[Saved entries]

_ _ _ _ _ _ _

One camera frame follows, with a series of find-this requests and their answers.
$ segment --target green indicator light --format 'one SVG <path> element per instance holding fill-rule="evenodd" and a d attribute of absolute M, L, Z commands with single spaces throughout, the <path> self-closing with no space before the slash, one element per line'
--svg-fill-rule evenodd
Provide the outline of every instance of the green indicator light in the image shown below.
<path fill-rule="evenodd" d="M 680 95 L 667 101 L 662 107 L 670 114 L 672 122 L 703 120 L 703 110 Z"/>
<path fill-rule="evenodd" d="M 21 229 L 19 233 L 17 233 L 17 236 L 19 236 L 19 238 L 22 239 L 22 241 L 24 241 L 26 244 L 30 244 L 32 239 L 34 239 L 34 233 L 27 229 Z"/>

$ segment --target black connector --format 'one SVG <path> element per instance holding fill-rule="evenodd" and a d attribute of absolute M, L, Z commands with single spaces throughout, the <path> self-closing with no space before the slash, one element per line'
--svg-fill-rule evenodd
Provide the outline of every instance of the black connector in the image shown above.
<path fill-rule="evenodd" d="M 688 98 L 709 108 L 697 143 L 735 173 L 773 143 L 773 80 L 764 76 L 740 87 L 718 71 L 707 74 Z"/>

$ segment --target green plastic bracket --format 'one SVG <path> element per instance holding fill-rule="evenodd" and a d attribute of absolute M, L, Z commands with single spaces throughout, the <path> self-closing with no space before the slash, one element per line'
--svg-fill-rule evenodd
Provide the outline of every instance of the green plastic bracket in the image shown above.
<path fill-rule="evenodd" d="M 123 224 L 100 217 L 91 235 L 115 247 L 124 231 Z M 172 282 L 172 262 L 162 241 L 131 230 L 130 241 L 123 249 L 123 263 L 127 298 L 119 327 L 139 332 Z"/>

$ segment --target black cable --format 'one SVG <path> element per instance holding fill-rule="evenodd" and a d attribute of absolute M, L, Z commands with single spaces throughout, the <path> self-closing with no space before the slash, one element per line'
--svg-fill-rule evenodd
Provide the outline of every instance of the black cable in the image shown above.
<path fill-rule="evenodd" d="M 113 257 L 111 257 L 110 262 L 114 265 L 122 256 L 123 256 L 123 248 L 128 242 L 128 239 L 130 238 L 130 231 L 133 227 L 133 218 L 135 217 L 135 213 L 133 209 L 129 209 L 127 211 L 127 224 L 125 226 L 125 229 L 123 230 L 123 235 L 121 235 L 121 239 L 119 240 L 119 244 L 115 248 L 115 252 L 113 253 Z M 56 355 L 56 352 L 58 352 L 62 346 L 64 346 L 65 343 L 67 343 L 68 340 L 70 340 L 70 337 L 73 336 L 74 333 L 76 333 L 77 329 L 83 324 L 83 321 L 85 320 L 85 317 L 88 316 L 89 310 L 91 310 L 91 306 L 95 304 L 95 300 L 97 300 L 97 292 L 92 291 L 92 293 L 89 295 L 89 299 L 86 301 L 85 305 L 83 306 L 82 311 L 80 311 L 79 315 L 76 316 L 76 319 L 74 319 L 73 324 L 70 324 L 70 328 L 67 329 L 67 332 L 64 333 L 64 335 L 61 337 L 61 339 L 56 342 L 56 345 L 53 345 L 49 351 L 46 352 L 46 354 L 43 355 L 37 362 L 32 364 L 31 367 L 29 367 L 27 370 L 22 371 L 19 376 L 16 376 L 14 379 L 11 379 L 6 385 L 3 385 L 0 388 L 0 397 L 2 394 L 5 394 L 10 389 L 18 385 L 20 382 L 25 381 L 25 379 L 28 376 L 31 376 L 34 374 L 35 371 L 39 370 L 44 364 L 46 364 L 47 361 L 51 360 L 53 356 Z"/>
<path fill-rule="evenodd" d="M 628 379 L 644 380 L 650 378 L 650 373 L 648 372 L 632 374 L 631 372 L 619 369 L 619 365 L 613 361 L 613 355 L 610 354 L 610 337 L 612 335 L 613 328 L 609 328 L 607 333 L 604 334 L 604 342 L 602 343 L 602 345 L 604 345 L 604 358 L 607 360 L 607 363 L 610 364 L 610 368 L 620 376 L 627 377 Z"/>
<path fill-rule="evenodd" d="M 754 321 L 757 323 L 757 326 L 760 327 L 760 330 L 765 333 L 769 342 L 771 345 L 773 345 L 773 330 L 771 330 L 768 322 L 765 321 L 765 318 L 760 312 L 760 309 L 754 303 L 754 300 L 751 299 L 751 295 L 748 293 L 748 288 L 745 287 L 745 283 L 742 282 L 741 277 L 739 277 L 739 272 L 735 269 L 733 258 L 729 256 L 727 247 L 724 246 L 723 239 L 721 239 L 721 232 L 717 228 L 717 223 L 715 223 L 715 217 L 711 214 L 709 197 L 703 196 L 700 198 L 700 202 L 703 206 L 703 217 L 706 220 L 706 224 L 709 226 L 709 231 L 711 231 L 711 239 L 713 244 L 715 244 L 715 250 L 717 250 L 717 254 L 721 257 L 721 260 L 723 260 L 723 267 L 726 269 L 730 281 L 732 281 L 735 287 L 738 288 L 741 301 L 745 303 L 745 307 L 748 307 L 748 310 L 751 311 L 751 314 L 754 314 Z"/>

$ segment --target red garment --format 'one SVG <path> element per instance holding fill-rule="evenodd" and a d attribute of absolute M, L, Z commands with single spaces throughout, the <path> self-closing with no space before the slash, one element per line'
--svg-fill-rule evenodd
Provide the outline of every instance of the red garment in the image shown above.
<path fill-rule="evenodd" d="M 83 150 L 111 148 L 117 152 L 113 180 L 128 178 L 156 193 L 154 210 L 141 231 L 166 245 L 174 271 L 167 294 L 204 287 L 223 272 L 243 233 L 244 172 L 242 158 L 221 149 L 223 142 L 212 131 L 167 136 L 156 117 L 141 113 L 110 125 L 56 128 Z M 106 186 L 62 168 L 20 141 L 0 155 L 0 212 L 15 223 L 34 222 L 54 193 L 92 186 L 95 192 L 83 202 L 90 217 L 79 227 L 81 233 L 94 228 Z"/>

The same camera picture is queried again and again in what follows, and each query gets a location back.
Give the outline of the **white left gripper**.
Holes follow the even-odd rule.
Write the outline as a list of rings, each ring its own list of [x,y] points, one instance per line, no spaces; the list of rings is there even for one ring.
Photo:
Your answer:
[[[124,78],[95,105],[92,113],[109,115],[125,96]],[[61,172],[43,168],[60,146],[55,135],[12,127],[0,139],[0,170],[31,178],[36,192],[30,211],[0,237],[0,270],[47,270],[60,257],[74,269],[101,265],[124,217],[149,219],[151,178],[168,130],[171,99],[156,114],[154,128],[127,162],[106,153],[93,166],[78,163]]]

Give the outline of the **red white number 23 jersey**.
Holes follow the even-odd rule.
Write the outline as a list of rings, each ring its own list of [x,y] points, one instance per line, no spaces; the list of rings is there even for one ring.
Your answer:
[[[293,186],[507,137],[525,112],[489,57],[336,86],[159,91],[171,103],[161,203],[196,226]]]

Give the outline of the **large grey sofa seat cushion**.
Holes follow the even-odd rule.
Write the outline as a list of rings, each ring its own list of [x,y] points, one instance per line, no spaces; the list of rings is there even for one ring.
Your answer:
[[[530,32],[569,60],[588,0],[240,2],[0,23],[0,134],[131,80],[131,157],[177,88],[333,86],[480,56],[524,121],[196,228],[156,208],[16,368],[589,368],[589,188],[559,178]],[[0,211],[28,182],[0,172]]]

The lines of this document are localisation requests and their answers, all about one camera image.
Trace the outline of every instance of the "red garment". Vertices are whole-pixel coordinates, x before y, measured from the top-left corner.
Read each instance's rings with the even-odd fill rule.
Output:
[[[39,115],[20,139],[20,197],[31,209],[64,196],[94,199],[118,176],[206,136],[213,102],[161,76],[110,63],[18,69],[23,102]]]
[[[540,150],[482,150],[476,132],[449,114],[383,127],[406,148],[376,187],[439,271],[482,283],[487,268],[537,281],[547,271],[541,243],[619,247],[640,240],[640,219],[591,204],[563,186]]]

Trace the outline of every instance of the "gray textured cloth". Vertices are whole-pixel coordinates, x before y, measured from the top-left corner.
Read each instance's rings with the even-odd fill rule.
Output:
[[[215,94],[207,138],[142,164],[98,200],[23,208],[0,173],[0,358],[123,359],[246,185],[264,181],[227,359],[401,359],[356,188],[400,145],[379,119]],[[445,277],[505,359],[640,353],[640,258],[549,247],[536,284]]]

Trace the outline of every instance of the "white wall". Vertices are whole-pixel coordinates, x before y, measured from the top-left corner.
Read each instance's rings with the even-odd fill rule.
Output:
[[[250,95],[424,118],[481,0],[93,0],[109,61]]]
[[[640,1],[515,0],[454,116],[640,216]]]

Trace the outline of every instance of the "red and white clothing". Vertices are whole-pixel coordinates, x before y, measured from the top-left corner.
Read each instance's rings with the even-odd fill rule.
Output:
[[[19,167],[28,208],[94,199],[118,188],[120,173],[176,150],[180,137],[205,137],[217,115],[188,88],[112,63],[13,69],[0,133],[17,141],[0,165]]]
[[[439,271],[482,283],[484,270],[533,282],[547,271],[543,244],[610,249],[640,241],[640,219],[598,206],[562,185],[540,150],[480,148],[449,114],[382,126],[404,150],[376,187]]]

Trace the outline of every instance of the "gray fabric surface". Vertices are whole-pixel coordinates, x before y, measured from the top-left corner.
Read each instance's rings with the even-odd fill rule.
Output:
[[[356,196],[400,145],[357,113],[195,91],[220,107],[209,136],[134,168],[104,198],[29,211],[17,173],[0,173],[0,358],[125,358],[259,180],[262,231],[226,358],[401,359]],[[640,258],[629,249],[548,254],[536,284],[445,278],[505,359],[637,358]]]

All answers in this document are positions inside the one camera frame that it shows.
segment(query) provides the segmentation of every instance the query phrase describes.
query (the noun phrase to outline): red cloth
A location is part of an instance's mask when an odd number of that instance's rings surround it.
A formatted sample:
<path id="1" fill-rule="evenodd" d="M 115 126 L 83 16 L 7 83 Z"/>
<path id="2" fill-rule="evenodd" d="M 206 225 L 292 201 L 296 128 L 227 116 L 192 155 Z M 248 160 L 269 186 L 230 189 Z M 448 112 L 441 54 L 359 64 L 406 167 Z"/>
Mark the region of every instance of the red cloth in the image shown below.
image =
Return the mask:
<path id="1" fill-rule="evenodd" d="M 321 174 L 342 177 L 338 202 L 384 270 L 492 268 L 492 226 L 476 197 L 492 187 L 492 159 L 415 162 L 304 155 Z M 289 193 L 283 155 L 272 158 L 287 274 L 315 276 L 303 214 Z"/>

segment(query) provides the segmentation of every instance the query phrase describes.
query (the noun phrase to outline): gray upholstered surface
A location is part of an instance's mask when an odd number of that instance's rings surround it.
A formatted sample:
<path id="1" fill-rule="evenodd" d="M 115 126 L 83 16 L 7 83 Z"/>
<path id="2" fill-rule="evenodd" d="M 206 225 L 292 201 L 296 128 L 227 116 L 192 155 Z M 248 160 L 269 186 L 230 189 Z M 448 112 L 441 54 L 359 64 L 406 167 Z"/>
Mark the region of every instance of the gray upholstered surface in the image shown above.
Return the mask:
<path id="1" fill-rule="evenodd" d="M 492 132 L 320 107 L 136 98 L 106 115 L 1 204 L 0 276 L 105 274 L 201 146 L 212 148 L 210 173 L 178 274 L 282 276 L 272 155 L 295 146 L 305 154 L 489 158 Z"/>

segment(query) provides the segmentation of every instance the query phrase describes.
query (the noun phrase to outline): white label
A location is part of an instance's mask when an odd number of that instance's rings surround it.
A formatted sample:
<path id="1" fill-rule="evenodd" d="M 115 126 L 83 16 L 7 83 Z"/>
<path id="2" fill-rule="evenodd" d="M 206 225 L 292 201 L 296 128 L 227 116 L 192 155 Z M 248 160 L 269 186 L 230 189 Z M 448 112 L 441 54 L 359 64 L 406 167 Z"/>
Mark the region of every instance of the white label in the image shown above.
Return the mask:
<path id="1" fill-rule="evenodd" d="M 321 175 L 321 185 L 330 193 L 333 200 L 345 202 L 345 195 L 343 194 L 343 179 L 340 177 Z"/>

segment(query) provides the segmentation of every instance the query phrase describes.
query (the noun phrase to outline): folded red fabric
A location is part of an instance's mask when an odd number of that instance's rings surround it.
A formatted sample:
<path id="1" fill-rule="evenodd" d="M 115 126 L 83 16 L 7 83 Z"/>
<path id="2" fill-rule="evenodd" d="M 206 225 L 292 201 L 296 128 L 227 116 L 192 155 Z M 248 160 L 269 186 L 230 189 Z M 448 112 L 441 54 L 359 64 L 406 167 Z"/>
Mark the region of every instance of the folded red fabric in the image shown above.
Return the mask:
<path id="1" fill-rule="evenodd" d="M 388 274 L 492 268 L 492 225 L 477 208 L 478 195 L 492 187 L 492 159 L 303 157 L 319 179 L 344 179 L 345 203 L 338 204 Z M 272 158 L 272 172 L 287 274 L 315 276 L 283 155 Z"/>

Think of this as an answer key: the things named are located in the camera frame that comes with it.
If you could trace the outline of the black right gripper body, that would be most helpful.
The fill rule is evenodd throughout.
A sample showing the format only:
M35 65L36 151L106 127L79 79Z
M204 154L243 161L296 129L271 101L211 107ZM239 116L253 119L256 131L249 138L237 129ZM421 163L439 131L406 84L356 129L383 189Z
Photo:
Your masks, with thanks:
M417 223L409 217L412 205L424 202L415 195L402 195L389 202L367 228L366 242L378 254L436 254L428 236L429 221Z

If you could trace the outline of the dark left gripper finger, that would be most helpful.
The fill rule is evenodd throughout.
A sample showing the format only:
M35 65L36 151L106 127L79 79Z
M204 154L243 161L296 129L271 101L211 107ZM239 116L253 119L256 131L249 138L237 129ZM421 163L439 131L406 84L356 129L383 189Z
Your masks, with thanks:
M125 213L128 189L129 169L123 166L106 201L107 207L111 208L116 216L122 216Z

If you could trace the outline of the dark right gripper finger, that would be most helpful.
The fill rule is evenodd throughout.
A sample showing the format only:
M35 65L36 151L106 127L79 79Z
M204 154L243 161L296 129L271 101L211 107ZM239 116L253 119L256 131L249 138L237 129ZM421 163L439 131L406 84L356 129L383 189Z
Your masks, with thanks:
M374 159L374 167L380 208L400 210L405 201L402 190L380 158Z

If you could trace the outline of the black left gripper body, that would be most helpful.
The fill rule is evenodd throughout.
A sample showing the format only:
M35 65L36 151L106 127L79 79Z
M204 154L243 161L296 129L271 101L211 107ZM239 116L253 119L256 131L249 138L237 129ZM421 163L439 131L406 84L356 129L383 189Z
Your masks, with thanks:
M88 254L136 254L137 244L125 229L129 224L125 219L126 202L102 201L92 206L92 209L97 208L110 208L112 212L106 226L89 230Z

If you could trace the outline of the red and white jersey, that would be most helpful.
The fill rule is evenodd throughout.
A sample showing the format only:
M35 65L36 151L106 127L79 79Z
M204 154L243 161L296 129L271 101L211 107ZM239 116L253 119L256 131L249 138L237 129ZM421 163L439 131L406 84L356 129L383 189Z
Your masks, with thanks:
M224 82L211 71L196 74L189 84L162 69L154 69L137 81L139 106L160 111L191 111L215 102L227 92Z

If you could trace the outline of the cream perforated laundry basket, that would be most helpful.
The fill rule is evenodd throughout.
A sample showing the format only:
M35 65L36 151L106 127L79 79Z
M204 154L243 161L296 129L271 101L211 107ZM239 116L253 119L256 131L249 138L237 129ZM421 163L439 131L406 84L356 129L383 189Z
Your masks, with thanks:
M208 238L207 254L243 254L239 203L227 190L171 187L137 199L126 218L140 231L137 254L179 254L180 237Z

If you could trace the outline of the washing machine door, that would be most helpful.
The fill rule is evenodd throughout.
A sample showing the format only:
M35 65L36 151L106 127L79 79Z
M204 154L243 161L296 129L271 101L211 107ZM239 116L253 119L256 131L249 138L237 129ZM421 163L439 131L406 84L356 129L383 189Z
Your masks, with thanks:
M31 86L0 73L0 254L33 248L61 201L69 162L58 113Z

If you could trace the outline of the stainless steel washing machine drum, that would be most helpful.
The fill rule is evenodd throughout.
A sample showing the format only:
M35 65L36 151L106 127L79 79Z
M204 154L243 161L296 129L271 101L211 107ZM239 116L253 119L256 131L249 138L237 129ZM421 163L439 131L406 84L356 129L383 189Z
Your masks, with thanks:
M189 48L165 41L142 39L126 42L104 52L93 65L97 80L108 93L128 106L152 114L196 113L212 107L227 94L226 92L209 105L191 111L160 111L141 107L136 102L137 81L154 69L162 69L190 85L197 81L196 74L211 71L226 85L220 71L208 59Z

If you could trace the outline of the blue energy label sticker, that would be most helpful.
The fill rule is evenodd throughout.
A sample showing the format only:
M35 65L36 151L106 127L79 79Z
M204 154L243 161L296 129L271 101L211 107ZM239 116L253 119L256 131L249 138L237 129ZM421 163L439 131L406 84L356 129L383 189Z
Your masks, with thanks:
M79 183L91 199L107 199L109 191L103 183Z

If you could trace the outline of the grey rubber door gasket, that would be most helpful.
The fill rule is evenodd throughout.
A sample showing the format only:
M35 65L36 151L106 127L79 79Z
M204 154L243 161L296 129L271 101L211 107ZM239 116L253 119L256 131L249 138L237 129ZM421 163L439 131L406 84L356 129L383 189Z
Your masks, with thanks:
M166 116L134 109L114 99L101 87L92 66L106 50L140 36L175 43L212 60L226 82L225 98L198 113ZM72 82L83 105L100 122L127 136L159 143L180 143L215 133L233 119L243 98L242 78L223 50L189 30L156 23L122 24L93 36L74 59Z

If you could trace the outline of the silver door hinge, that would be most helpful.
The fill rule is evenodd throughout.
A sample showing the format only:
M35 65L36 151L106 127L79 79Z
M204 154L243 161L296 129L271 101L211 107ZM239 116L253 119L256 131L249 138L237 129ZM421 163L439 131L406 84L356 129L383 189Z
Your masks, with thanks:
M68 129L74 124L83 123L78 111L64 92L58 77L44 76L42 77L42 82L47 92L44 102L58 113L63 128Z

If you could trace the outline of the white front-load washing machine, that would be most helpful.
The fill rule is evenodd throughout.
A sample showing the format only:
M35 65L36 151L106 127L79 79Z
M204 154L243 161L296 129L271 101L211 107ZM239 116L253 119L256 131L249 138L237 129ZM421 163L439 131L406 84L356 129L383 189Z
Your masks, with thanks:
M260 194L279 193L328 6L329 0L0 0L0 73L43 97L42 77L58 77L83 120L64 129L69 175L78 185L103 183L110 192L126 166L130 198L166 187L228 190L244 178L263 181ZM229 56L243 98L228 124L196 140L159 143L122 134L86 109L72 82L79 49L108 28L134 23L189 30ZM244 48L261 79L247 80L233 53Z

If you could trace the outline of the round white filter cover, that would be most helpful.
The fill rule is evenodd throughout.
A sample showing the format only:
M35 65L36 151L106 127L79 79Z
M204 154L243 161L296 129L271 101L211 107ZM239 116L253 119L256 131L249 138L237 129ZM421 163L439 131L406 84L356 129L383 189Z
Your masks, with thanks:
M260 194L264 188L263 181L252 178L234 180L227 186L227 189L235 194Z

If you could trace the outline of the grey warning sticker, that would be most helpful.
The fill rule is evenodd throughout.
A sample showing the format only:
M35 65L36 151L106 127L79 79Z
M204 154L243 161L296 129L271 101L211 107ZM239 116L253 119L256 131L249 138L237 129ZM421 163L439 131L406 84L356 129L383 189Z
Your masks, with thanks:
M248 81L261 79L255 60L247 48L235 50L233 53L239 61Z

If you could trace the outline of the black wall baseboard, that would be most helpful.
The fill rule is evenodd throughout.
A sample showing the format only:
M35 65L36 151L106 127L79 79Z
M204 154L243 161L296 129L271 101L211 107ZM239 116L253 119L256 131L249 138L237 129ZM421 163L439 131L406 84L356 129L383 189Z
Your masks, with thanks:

_ _ _ _ _ _ _

__THE PROBLEM__: Going through the data above, return each line with the word "machine".

__RESULT FOR THIS EXERCISE__:
If you could trace the outline of the washing machine door, that would be most helpful.
If you could trace the outline of the stainless steel washing machine drum, that would be most helpful.
If you could trace the outline of the white front-load washing machine, that would be most helpful.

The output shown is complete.